Queensland battens down for huge tropical storm

Boats are being ripped from their moorings and washing up on beaches as north Queensland battens down for a huge tropical storm.

The tropical low is about 250km northeast of Townsville and is already packing winds of 120km/h.

The storm is expected to form into a category one cyclone on Thursday afternoon, before it makes landfall somewhere between Lucinda and Proserpine in the early hours of Friday morning.

The Bureau of Meteorology says residents should prepare for damaging wind gusts, heavy rain, which may cause flash flooding, and damaging waves from a dangerous storm tide.

Mayors of the region were preparing on Thursday and said they were most concerned about a king tide that's forecast to combine with the storm surge on Friday morning.

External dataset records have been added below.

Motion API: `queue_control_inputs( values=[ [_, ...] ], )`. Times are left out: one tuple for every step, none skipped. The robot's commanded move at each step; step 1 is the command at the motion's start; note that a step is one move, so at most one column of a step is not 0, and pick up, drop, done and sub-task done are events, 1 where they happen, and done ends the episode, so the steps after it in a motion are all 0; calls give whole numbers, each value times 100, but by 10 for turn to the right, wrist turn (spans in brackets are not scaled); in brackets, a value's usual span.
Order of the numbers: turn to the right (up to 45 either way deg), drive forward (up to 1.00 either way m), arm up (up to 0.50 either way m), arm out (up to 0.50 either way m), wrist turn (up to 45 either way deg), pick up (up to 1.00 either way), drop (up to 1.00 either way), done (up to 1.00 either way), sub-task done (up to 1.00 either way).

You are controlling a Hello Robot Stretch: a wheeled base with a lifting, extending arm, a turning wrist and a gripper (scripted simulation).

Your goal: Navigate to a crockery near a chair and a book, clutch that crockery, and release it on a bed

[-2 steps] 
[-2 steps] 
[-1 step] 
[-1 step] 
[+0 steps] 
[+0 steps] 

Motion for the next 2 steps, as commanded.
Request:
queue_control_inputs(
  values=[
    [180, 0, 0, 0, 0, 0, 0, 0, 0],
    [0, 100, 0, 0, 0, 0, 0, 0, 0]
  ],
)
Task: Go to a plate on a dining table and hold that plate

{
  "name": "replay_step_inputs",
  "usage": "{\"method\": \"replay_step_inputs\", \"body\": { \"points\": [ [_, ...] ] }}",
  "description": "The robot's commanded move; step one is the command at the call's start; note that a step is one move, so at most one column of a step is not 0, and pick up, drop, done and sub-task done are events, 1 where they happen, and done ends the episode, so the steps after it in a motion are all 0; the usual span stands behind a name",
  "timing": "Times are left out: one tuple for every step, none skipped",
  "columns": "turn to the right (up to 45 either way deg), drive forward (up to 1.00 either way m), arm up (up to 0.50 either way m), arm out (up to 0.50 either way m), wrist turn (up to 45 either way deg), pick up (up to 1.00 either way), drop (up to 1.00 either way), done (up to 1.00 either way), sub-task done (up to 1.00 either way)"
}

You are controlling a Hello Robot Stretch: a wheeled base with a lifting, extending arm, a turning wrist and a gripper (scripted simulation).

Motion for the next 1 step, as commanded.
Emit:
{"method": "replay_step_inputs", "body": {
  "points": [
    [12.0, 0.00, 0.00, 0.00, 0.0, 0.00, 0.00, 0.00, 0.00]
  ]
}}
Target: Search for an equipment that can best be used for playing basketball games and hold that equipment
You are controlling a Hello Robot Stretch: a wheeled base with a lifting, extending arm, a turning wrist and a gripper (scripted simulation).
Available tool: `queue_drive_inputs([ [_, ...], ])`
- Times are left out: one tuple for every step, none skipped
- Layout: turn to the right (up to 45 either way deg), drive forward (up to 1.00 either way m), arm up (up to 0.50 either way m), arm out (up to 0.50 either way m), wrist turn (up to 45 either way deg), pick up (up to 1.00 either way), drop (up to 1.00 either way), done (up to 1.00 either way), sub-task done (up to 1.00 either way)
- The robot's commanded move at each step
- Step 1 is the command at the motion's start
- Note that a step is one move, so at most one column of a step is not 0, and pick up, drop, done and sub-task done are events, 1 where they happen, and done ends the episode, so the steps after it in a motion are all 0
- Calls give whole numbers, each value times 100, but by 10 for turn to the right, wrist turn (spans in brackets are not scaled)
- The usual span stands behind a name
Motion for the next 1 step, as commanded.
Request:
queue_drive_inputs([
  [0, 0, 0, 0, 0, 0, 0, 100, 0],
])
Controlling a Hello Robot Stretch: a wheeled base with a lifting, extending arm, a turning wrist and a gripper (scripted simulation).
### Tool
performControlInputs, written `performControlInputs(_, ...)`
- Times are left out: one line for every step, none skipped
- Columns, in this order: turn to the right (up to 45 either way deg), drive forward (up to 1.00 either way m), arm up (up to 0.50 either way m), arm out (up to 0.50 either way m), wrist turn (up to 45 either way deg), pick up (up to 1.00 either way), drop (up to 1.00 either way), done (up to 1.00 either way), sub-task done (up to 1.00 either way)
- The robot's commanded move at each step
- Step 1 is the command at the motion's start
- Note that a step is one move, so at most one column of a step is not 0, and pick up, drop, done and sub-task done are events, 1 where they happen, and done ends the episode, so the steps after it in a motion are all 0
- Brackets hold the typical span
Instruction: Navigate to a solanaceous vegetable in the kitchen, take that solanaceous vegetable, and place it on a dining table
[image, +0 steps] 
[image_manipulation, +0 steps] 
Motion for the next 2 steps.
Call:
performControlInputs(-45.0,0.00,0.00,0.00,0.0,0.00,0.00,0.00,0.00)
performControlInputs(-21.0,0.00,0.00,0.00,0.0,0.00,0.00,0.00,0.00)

Whitsundays Region Mayor Jennifer Whitney said coastal residents were on alert and local harbours and marinas have been closed.

"In Bowen it's very windy, some boats have actually washed up, broken their anchors," she told AAP from Proserpine.

The storm is due to make landfall in the town of Ayr, and local disaster management co-ordinator Trevor Williams said potential flooding was his biggest concern.

"But we're hoping and expecting it (the water level) not to be high enough to go into houses," Mr Williams told AAP.

Hinchinbrook Mayor Rodger Bow said the region should be just out of the firing line, but said the main town of Ingham could be flooded.

"It is on the cards because we expect a lot of rain," he said.

"But our river is down low and it's been dry, so it all really depends on just how much rain is dumped on us."

Palm Island Mayor Alf Lacey said the island community would have its own unique challenges to deal with and it did not have a cyclone shelter.

"The biggest problem with any low pressure system is rain that comes with it," he told AAP.

"The double whammy for us is if the system moves across in a high-tide situation, then that creates issues for general community infrastructure in low-lying areas."

The state's Fire and Emergency Services is urging people living in the zones to prepare their properties and listen to advice from authorities.